ALGÉRIE
11/04/2018 11h:56 CET | Actualisé 11/04/2018 12h:06 CET

Aux abords de la base aérienne de Boufarik, le grand désarroi des familles

Selon un officier sur place, les familles des victimes doivent se diriger vers l’entrée principale de la base aérienne où une cellule de crise a été installée

Daikha Dridi Pour le HuffPost Algerie

Deux heures après le crash de l’avion militaire à Boufarik, il est difficile d’accéder aux lieux du drame. Beaucoup de famille s’empressent empruntant les routes nationales secondaires pouvant les mener vers le lieu du sinistre. Des goulots se sont formés sur plusieurs centaines de mètres. 

Les familles, inquiètent veulent avoir des nouvelles de leurs proches qui étaient à bord. Beaucoup d’autres personnes s’empressent pour avoir plus d’informations.

Des jeunes attendent d’être admis à l’intérieur de la base. Des dizaines de voiture sont stationnées des deux côtés de la route nationale le long du mur de la base aérienne. Beaucoup de familles, mines fermés, attendent sur les lieux. Des jeunes gens, visages effarés, affluent à la quête d’une information sur un frère qui aurait pris l’avion de 7h30 le matin.  

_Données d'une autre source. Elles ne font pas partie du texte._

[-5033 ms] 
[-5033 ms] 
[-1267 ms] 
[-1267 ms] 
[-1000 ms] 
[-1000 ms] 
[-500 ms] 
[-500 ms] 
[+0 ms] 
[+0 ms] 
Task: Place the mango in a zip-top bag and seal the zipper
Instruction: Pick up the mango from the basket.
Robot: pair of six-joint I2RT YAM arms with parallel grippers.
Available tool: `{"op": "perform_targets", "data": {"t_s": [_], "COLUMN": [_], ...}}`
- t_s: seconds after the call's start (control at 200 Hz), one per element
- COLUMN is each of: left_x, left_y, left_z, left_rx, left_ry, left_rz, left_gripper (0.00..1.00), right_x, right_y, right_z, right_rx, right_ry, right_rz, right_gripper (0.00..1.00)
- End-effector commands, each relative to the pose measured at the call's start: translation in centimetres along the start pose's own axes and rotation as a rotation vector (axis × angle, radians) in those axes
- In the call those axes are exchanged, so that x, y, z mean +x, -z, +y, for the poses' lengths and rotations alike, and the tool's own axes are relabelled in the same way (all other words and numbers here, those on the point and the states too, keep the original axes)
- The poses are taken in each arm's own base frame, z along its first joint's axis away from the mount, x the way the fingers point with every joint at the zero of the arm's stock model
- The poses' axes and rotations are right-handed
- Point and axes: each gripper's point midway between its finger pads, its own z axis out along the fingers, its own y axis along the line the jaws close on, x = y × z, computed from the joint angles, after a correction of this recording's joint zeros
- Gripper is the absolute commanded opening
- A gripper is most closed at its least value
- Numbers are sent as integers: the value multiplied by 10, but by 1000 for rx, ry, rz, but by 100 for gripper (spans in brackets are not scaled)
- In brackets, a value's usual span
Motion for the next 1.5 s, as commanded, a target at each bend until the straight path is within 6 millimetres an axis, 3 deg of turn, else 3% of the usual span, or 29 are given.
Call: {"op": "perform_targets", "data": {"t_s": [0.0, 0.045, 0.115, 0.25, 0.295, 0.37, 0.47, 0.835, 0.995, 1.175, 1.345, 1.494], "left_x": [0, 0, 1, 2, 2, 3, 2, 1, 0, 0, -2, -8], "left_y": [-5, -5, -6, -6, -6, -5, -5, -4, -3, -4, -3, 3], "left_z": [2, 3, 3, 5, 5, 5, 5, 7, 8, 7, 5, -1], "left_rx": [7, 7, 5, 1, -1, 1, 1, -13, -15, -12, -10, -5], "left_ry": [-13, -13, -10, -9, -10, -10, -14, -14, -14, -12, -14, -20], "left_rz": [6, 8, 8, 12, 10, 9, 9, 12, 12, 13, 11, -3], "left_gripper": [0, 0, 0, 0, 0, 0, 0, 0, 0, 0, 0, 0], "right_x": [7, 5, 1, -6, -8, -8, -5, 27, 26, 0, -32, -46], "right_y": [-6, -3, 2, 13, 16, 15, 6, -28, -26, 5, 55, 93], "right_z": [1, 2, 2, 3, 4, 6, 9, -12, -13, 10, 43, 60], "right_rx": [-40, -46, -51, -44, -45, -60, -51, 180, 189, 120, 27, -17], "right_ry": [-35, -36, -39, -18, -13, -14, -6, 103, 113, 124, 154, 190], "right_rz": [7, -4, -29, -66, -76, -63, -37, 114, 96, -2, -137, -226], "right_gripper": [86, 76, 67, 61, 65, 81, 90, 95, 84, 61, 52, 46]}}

Les gendarmes, sur place, s’échinent à répondre aux personnes qui s’approchent d’eux. Selon notre reporter sur place, les gendarmes font preuve d’une grande patience et d’une grande empathie et essayent de renseigner les gens qui affluent.

Selon un officier sur place, les familles des victimes doivent se diriger vers l’entrée principale de la base aérienne où une cellule de crise a été installée.

Les proches devront y être admis et pris en charge. 

Très dignes et très calmes, les familles et amis des personnes à bord patientent dans l’attente de la publication de la liste des victimes. Leur désespoir, silencieux et calme, est quasi palpable.